Moreover, nitrendipine-loaded SLN composed of different acylglycerols (tripalmitin, trimyristin, tristearin), surfactants (soy lecithin, poloxamer 188), and charge modifiers (dicetyl phosphate, stearylamine) were produced aiming to compare the systemic half-life of API upon i.v. administration, in comparison to a conventional nitrendipine suspension (Manjunath and Venkateswarlu 2006). SLN formulation was found to be taken up to a greater extent by the brain and maintained high API levels for 6 h, whereas nitrendipine suspension achieved such levels only for 3 h. A 3.2-, 7.3- and 9.1-fold enhancement in C max was shown when using SLN composed of tripalmitin, tripalmitin dicetyl phosphate, or tripalmitin stearylamine, respectively, in comparison to the API suspension. Similar findings were reported with 3′,5′-dioctanoyl-5-fluoro-2′-deoxyuridine-loaded SLN (Wang et al. 2002).

Stearic acid-based SLN loaded with camptothecin were administered i.v. to mice (1.3 mg kg−1) resulting in a significantly prolonged drug residence time in the body in comparison to the camptothecin solution (Yang et al. 1999a). A fivefold increase in plasma AUC and a tenfold increase in brain AUC was observed on increasing the dose of camptothecin from 1.3 to 3.3 mg kg−1.

In addition to the advantages of SLN for enhancing drug uptake by the brain, the very low brain cytotoxicity of SLN makes these carriers very attractive candidates for brain delivery (Müller et al. 1997b). It is important to underline that the toxicity of SLN is not only related to the lipid type, but also to the surfactant employed to stabilize the particle in aqueous dispersion. The most common surfactant exploited for nanoparticle brain targeting is polysorbate 80. Interestingly, free polysorbate 80 was more toxic than when bound (Koziara et al. 2006), which has been attributed to the fact that this surfactant is more likely to be incorporated into SLN matrix rather than adsorbed, and thus its minimal release will also decrease toxicity.

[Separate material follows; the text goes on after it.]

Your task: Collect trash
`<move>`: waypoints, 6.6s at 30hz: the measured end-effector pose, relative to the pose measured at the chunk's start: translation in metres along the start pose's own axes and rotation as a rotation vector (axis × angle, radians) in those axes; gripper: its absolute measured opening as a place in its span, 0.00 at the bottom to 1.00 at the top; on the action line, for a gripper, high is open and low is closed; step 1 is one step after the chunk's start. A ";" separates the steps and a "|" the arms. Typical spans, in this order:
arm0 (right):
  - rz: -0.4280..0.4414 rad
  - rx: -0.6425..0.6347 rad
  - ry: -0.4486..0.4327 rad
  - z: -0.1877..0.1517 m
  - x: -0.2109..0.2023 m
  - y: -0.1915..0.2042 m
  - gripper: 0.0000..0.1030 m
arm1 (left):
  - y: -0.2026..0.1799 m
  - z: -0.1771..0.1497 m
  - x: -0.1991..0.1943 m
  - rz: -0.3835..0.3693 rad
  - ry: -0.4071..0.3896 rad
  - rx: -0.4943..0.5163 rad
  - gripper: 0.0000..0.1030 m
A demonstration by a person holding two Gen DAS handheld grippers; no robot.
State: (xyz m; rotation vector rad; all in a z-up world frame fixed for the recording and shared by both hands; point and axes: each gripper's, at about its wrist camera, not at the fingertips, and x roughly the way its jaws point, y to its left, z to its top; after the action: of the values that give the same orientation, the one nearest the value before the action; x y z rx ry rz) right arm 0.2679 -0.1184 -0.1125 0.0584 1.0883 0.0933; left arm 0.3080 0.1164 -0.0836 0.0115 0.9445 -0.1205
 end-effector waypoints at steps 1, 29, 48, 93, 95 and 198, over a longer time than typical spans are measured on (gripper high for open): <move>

5 Conclusions and Perspectives

The present chapter reviews current achievements in modifying the API pharmacokinetic parameters and bioavailability by means of lipid nanoparticles (SLN and NLC). These carriers are composed of materials compatible with the biological environment. SLN and NLC have been exploited for oral, dermal, pulmonary, and parenteral administration. Obviously, the in vivo behavior and consequently therapeutic potential of these nanoparticles are defined by their physicochemical properties as well as by the administration route. The type of lipid nanoparticle system (SLN versus NLC) should be critically selected according to the administration route, e.g., NLC are less likely to be used for brain delivery. Nevertheless, both systems can be used to decrease API toxicity.

The pharmaceutical industry is interested in the development of a delivery system that could be sufficiently versatile to be exploited for several administration routes. Changes in the carrier surface properties (electric charge, hydrophilicity) and matrix composition may be required to minimize or overcome limitations associated with more conventional colloidal carriers (e.g., liposomes, polymeric nanoparticles, nanoemulsions). SLN and NLC can be designed according to the physicochemical properties of API molecules, as well as to the administration route and target/delivery purposes.